### [Task to complete]
With pictures left out, return only the lines from the line containing "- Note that" through the end of the material below, both included.

Top of Data block

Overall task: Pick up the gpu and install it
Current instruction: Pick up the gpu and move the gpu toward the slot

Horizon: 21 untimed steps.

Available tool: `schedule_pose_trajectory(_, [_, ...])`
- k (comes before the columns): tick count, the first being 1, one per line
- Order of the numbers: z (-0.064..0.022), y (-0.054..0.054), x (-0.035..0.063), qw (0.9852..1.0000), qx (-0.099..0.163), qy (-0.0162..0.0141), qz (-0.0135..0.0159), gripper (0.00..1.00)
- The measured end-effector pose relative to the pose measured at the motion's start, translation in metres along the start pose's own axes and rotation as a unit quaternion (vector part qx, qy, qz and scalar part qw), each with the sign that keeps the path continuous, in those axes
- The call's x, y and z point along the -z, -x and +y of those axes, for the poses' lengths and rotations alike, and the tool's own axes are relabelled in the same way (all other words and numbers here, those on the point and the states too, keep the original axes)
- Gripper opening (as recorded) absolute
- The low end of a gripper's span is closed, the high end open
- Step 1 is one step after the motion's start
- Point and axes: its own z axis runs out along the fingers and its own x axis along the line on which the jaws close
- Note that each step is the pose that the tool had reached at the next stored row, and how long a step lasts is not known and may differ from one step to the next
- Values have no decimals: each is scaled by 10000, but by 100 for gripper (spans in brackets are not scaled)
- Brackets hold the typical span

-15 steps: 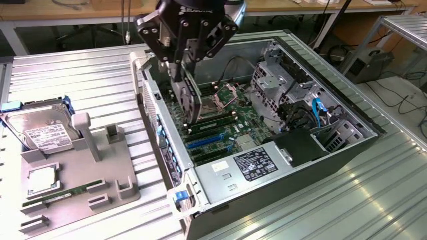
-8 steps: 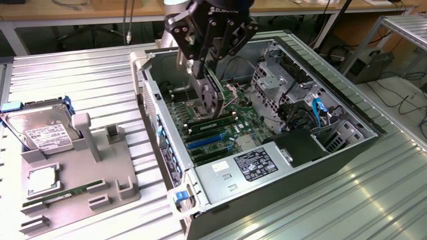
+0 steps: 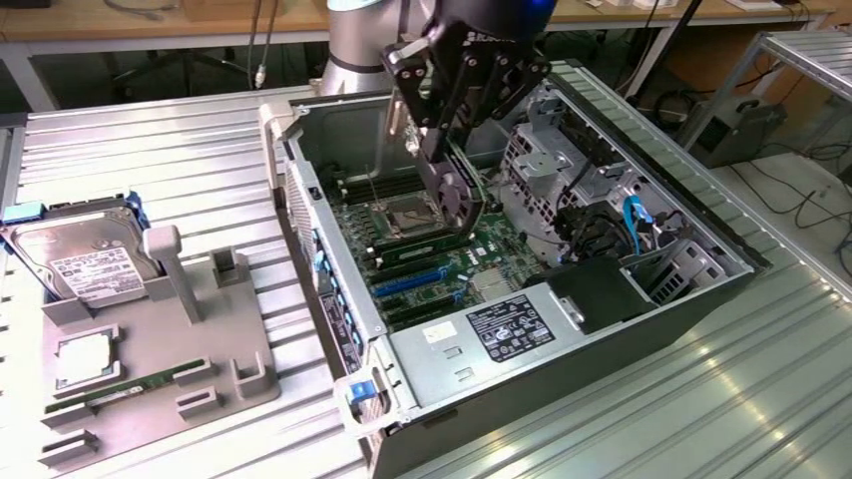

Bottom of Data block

### [Completed task]
- Note that each step is the pose that the tool had reached at the next stored row, and how long a step lasts is not known and may differ from one step to the next
- Values have no decimals: each is scaled by 10000, but by 100 for gripper (spans in brackets are not scaled)
- Brackets hold the typical span

-15 steps: 
-8 steps: 
+0 steps: 

The exercise has now been completed.